- _What is required_:
Quote the material below exactly as written, from the first line to the line that holds "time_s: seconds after", endpoints included.

- _Given data_:
*** Block opens ***

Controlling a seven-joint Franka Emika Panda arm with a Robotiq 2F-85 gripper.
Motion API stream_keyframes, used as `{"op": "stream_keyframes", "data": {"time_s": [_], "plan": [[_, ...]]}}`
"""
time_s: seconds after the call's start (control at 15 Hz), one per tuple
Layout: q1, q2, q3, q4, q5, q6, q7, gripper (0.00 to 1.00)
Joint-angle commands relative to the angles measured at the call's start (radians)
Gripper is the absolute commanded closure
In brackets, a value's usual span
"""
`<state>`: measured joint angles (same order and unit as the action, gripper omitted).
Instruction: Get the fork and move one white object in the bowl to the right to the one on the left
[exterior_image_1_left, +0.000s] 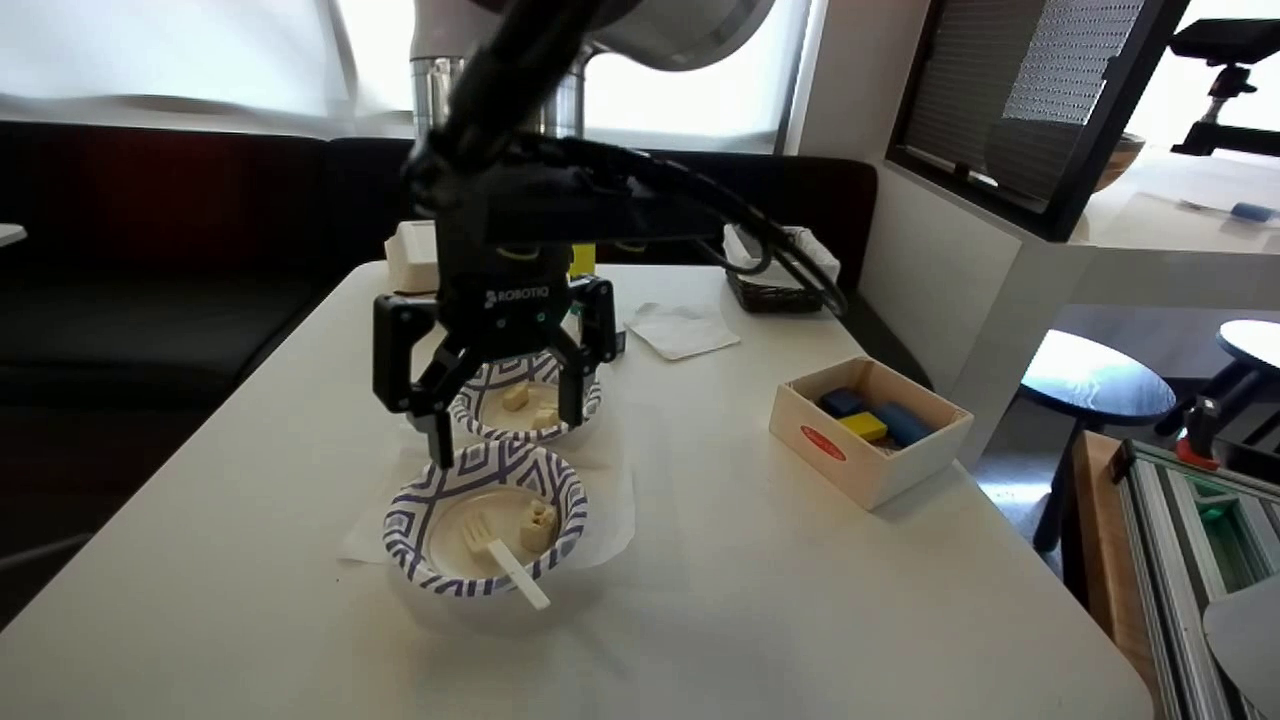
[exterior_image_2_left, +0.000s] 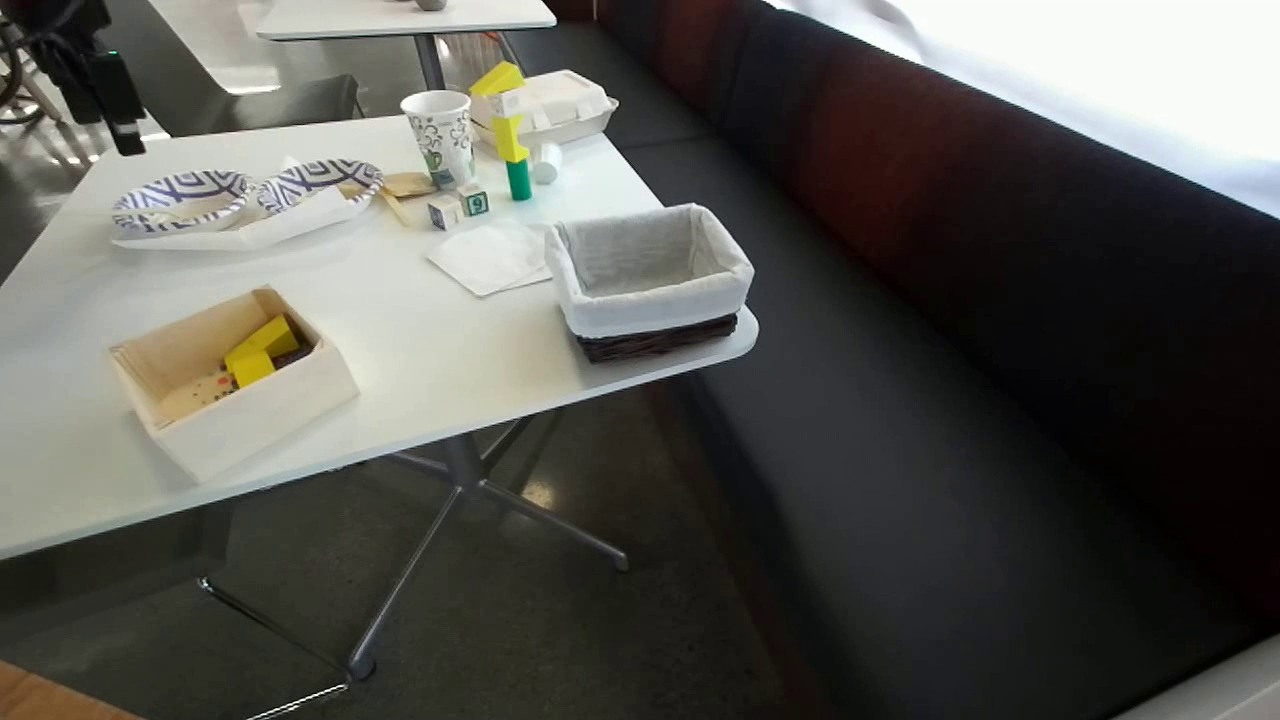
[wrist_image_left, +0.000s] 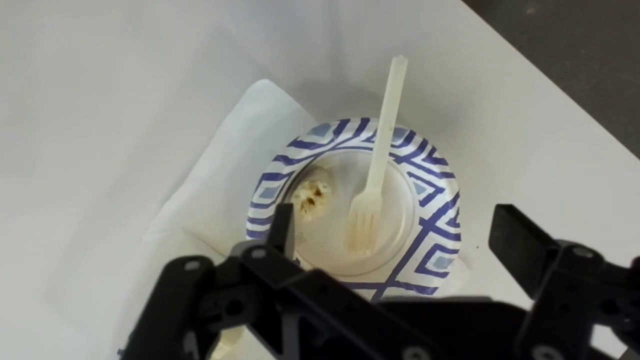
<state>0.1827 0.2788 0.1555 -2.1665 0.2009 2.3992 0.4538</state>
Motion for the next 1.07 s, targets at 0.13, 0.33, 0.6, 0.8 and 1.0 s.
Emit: {"op": "stream_keyframes", "data": {"time_s": [0.13,0.33,0.6,0.8,1.0], "plan": [[0.033,0.044,-0.013,0.040,-0.015,-0.003,0.022,0.00],[0.044,0.065,-0.024,0.053,-0.041,-0.001,0.045,0.00],[0.084,0.105,-0.045,0.055,-0.119,0.032,0.081,0.00],[0.109,0.119,-0.048,0.042,-0.139,0.074,0.103,0.00],[0.136,0.124,-0.056,0.028,-0.140,0.140,0.133,0.00]]}}
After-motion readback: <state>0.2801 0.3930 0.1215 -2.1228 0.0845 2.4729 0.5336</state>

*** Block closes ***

- _Result for this exercise_:
Controlling a seven-joint Franka Emika Panda arm with a Robotiq 2F-85 gripper.
Motion API stream_keyframes, used as `{"op": "stream_keyframes", "data": {"time_s": [_], "plan": [[_, ...]]}}`
"""
time_s: seconds after the call's start (control at 15 Hz), one per tuple

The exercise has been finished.